June 21, 2008
Rome. I don't like working here--charitably put, work-life balance is totally out of balance in some regions of Italy--but I love being in Rome. You can play all day long in and around the The Forum and Palatine Hill, where antiquities are still being found. You can stroll the City. There's this guy with a shop at the Piazza Navona--2000 years ago the Piazza was a Roman circus (i.e., track) you can still see if you try--who sells me these unique old prints, beautifully framed, that I bought for my father in Cincinnati and my alleged girlfriend in LA. I go to that shop on every trip. The Tiber River is gorgeous and, like the Seine in Paris, steeped in history, and a bit melancholy and mysterious.
Lots--much of it sad and unbearable--happened in western Europe, folks. The rivers remember it all.
Happily, many of the West's great ideas and institutions, including what became English law, were conceived or at least preserved by Rome. And the obvious comparison of Rome to America these days is both daunting and exciting: the Romans were competent if grandiose empire builders who were great "copiers". Rome got most of its better (if unrealized) instincts about government, and its best artistic and traditions, from a different nation. Americans got theirs from Europe--but old Rome's debt was to Greece.

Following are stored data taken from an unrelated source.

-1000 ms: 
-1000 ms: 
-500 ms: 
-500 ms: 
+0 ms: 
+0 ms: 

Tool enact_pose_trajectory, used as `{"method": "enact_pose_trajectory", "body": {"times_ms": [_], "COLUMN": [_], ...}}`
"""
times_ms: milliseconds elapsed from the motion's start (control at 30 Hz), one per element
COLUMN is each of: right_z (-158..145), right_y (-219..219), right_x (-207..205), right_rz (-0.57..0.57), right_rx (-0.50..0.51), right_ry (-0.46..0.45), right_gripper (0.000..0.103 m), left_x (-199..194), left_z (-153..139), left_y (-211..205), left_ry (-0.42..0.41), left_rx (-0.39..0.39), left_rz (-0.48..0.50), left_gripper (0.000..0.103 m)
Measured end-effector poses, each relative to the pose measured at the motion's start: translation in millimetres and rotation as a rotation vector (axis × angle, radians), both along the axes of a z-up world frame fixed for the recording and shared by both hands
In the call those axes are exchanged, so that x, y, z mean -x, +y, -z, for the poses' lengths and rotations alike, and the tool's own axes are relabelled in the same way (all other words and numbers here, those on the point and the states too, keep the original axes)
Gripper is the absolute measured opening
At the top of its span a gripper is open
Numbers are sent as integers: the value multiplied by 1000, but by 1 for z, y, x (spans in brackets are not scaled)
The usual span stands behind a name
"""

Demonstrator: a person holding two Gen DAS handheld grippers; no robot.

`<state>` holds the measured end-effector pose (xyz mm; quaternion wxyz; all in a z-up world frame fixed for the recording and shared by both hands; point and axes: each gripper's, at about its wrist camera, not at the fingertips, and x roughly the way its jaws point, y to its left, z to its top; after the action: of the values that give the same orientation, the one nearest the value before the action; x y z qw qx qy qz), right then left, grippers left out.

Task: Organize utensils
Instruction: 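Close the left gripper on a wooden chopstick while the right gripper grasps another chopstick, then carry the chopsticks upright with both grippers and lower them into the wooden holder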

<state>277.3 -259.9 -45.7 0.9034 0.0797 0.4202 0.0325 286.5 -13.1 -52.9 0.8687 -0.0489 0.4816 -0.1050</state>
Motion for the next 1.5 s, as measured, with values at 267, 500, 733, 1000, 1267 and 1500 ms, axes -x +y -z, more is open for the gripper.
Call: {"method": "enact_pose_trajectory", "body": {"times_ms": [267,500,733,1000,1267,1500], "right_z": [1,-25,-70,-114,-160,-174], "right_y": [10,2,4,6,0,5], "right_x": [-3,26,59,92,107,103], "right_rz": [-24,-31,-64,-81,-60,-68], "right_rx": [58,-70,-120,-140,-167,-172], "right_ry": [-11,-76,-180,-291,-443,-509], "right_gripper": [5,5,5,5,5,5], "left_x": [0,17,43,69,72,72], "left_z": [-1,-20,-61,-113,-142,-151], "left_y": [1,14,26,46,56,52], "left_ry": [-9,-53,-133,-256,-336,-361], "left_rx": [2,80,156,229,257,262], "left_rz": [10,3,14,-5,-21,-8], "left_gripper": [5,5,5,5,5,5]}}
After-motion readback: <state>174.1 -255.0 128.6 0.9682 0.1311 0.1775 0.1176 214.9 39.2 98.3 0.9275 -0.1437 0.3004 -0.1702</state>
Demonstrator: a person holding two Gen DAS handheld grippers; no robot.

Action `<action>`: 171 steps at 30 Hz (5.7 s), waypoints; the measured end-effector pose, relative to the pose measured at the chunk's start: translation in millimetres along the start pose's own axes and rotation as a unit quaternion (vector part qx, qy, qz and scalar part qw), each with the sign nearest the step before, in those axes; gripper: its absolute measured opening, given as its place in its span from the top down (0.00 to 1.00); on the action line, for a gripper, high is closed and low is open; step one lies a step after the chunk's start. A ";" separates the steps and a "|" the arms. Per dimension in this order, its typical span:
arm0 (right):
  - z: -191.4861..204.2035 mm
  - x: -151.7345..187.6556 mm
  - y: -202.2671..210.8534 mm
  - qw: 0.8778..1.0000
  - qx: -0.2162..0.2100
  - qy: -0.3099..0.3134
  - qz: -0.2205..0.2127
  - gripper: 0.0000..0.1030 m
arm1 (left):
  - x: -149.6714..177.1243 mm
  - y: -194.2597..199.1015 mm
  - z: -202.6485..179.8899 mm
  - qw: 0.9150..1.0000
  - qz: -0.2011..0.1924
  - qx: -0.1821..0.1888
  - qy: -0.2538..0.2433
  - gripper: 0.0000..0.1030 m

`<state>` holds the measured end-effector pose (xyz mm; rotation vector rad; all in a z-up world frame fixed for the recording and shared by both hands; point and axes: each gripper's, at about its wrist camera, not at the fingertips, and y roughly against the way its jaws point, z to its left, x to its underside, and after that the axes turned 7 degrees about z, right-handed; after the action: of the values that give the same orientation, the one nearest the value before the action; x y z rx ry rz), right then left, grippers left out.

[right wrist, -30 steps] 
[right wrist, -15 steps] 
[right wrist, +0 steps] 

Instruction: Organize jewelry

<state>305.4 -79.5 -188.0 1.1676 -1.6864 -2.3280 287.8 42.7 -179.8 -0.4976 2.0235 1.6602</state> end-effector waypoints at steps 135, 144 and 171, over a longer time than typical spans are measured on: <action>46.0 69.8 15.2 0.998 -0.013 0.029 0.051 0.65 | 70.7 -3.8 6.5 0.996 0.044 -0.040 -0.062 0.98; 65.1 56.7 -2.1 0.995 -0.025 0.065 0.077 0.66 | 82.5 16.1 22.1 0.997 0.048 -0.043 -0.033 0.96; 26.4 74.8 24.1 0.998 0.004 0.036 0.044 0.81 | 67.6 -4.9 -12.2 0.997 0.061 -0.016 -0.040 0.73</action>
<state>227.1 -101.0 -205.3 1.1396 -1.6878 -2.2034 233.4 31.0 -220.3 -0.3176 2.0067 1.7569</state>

Back to travel. You can't see, experience and "do" Rome on one trip--same thing with New York, London or Paris--and you shouldn't try. Here's what happens when you do. See at The Exploration of Undiscovered Worlds--Or Just Europe and Myself this recent post "Rome" by an anonymous traveler who otherwise seems to know what he/she is doing and just visited Rome and then Paris back-to-back. Our advice: Learn a little more about Rome first, and then "live in it", taking small bites.